Ace registered the names without reacting.​
Well known to me.
That phrasing mattered. It implied history - attention sustained over time. Whatever A'Mia was measuring, Lysander and Varin were already plotted points on her map.​
When she turned the question back on him, something in Ace tightened. Not much, but it was enough. If she was as perceptive as she seemed, she'd notice it in the micro-shift of his posture.​
He didn't answer right away. His gaze dropped instead, settling on the cup in front of him. Steam still curled off the surface, faint and persistent. He watched it for a second longer than necessary. Then he shrugged, a small, almost careless motion.​
"Neither." He said at last. "I'm just used to the idea that when someone in the Covenant takes an interest in me, they usually want something."

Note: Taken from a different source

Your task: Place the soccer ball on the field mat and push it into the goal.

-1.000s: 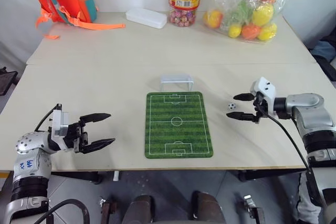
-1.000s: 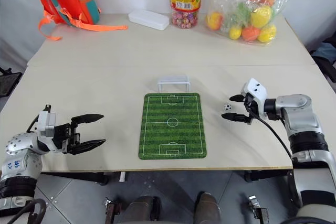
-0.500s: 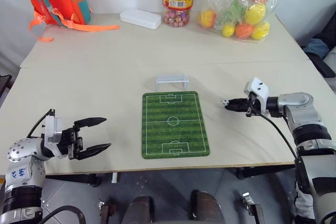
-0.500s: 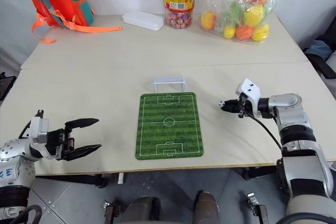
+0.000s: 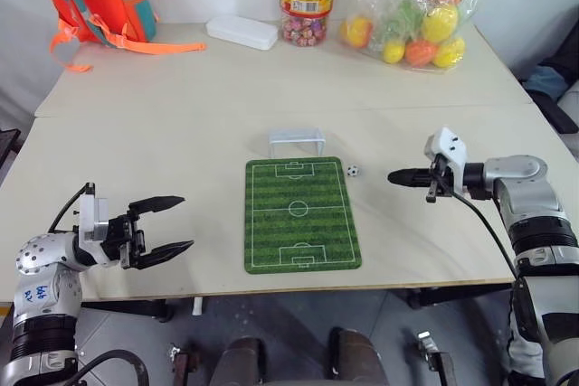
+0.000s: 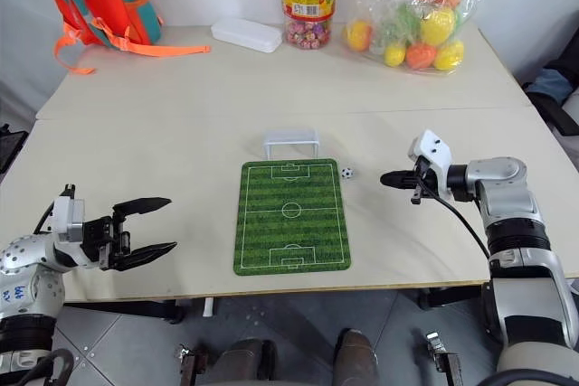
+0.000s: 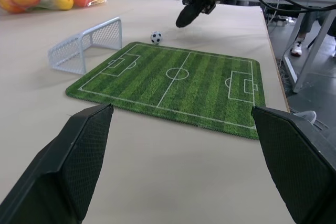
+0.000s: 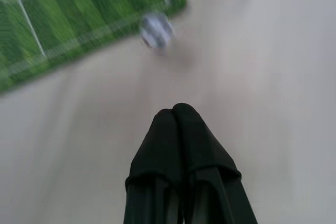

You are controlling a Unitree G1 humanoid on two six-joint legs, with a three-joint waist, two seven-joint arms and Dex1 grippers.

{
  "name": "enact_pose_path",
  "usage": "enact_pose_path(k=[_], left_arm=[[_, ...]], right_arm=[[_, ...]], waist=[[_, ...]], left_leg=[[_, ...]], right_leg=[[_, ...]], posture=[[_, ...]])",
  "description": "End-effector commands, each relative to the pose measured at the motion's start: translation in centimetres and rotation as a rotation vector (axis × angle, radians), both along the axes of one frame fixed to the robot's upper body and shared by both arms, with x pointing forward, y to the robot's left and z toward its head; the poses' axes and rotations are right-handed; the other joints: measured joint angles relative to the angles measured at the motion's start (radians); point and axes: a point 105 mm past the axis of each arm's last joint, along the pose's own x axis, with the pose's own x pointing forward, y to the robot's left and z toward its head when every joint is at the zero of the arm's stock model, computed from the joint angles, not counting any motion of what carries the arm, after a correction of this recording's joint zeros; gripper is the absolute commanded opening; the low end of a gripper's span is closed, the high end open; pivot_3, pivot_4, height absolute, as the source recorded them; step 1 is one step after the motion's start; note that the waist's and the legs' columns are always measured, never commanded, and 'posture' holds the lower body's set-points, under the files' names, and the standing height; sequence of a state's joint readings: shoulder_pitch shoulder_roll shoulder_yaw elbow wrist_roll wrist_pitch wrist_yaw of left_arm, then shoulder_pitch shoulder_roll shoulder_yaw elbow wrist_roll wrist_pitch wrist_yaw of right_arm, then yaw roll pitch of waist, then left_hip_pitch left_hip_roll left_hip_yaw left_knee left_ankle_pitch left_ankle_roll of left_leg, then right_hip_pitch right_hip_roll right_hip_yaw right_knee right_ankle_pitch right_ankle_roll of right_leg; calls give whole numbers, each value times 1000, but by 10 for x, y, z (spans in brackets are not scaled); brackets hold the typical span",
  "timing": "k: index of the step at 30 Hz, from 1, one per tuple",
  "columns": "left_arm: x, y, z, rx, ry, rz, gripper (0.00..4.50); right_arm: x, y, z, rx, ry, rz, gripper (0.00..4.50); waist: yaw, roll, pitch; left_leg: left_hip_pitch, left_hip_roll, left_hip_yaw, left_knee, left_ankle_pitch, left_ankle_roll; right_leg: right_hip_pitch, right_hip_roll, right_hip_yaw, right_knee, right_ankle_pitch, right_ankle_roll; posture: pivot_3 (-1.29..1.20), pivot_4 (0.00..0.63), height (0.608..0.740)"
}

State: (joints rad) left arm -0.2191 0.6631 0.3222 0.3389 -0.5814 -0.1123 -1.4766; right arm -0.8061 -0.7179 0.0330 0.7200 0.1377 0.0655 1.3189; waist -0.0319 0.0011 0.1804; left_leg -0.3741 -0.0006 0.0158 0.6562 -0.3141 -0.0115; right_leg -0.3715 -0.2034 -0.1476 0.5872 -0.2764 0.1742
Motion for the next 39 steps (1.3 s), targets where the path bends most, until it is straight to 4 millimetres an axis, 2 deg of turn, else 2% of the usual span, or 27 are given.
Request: enact_pose_path(k=[1,4,12,20,32,37,39], left_arm=[[2,1,0,1,-11,9,4500],[3,2,1,0,-15,11,4500],[3,2,2,-3,-29,23,4500],[-5,6,3,-5,-38,57,4500],[-8,11,4,-6,-42,96,4500],[-8,10,4,-5,-42,96,4500],[-7,10,5,-4,-44,96,4500]], right_arm=[[4,9,20,22,-73,16,1243],[13,17,28,35,-101,9,2256],[40,28,14,12,-111,-62,2256],[57,28,-1,-33,-131,-199,2256],[59,23,-12,-37,-114,-253,2256],[55,20,-18,-27,-89,-240,765],[54,18,-19,-7,-85,-246,776]], waist=[[1,0,0],[-1,0,0],[-3,0,0],[-14,0,0],[-24,0,0],[-24,0,0],[-24,0,0]], left_leg=[[0,0,0,0,0,0],[0,0,1,0,0,0],[0,0,1,0,0,0],[0,0,2,-1,0,0],[0,0,2,0,0,0],[0,0,2,0,0,0],[0,0,2,0,0,0]], right_leg=[[0,0,0,0,0,0],[-1,0,1,0,0,0],[-2,0,2,1,0,0],[-2,0,2,2,0,0],[-2,0,3,2,0,0],[-2,0,3,2,0,0],[-2,0,3,2,0,0]], posture=[[0,150,740],[0,150,740],[0,150,740],[0,150,740],[0,150,740],[0,150,740],[0,150,740]])
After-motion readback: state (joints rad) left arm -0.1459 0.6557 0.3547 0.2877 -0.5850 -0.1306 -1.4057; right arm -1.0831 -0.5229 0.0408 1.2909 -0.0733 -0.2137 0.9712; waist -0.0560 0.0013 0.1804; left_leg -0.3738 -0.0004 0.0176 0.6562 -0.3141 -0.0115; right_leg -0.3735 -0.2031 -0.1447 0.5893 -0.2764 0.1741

He didn't say more than that. Nar Shaddaa flickered briefly through his mind. Windrun had been using him as her own personal living knife to be pointed and loosed into the underworld.​
Lysander, too, though in a different way. Fists exhanged crossed in the training halls, or Thrantin, conversations circling philosophy and intent, Ace less a peer than a surface to test ideas against. A sparring partner. A sounding board. Tools came in many shapes.​
Ace fell quiet again, attention drifting back to the tea. The surface trembled faintly as heat escaped. He remembered the thud of the beanbag round striking his ribs without warning, the way the Covenant favored lessons that arrived through impact rather than explanation. Pain. Disorientation. Surprise. All framed as education. They tested acolytes in ways that didn't always announce themselves.​
His fingers moved closer to the cup, stopping just short of contact. He looked up again, meeting A'Mia's gaze.​
"What's in the tea?"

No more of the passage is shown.